What you should do → The following data is to be repeated exactly, its pictures excluded.

[Opening Dataset content section]

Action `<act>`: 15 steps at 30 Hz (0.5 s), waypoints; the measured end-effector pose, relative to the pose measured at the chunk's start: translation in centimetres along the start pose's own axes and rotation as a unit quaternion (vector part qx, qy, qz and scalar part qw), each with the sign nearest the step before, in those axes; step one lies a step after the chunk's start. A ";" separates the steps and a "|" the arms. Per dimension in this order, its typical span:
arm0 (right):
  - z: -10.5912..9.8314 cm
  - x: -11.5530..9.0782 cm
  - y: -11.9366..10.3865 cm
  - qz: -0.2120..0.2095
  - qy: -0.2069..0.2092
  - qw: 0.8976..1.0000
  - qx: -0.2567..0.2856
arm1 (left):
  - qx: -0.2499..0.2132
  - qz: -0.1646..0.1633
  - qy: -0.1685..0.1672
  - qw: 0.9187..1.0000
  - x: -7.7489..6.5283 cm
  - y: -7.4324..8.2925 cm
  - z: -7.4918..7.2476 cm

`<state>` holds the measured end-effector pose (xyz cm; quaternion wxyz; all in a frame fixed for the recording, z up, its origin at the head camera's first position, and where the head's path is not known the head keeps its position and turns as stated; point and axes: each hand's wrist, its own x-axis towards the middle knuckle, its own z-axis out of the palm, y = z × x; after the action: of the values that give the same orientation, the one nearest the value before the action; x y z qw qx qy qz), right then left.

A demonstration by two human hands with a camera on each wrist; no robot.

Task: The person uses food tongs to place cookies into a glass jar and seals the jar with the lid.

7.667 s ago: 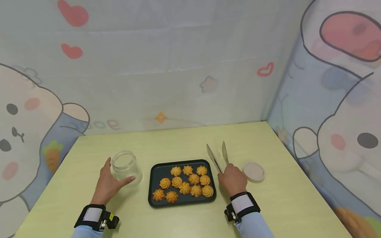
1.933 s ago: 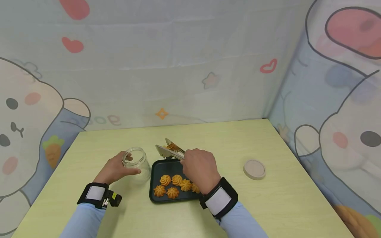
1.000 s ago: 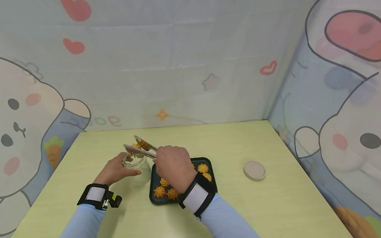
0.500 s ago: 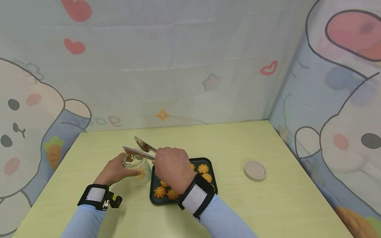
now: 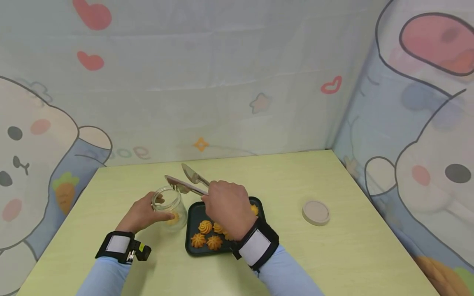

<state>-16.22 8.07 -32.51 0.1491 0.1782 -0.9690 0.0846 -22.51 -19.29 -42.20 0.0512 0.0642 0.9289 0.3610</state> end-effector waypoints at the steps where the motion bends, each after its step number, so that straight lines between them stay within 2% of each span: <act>1: 0.1 0.0 0.2 0.002 0.003 1.000 0.001 | 0.001 0.000 0.001 1.000 0.0 0.0 0.0; 8: 0.5 -0.6 2.0 0.010 0.040 0.999 0.002 | 0.001 -0.004 -0.003 1.000 0.0 -0.1 0.2; 15: 0.5 -1.4 3.6 0.019 0.048 0.999 0.009 | 0.003 -0.004 -0.002 1.000 0.1 -0.1 0.1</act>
<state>-16.46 11.73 -33.87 0.1919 0.1571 -0.9632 0.1040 -22.57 -19.24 -42.35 0.0541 0.0616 0.9301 0.3580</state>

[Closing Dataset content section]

Written solution →
Action `<act>`: 15 steps at 30 Hz (0.5 s), waypoints; the measured end-effector pose, relative to the pose measured at the chunk's start: translation in centimetres along the start pose's own axes and rotation as a unit quaternion (vector part qx, qy, qz and scalar part qw), each with the sign nearest the step before, in those axes; step one lies a step after the chunk's start. A ";" separates the steps and a "|" the arms. Per dimension in this order, its typical span:
arm0 (right):
  - z: -10.5912..9.8314 cm
  - x: -11.5530..9.0782 cm
  - y: -11.9366..10.3865 cm
  - qz: -0.2120..0.2095
  - qy: -0.2069..0.2092
  - qw: 0.8976..1.0000
  - qx: -0.2567..0.2856
arm1 (left):
  - qx: -0.2499..0.2132
  - qz: -0.1646..0.1633
  - qy: -0.1685..0.1672
  - qw: 0.9187..1.0000
  - x: -7.7489..6.5283 cm
  - y: -7.4324..8.2925 cm
  - z: -7.4918..7.2476 cm

`<state>` holds the measured end-effector pose (xyz cm; quaternion wxyz; all in a frame fixed for the recording, z up, its origin at the head camera's first position, and where the head's path is not known the head keeps its position and turns as stated; point and axes: each hand's wrist, its own x-axis towards the middle knuckle, its own z-axis out of the palm, y = z × x; after the action: of the values that give the same orientation, the one nearest the value before the action; x y z qw qx qy qz), right then left.

A demonstration by two human hands with a camera on each wrist; no robot.

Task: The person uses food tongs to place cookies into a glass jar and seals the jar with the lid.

7.667 s ago: 
1.933 s ago: 
1.000 s ago: 
0.500 s ago: 
now: 

<state>-16.22 8.07 -32.51 0.1491 0.1782 -0.9690 0.0846 -22.51 -19.29 -42.20 0.0512 0.0642 0.9289 0.3610</state> end-effector waypoints at the steps where the motion bends, each after its step number, so that straight lines between them stay within 2% of each span: <act>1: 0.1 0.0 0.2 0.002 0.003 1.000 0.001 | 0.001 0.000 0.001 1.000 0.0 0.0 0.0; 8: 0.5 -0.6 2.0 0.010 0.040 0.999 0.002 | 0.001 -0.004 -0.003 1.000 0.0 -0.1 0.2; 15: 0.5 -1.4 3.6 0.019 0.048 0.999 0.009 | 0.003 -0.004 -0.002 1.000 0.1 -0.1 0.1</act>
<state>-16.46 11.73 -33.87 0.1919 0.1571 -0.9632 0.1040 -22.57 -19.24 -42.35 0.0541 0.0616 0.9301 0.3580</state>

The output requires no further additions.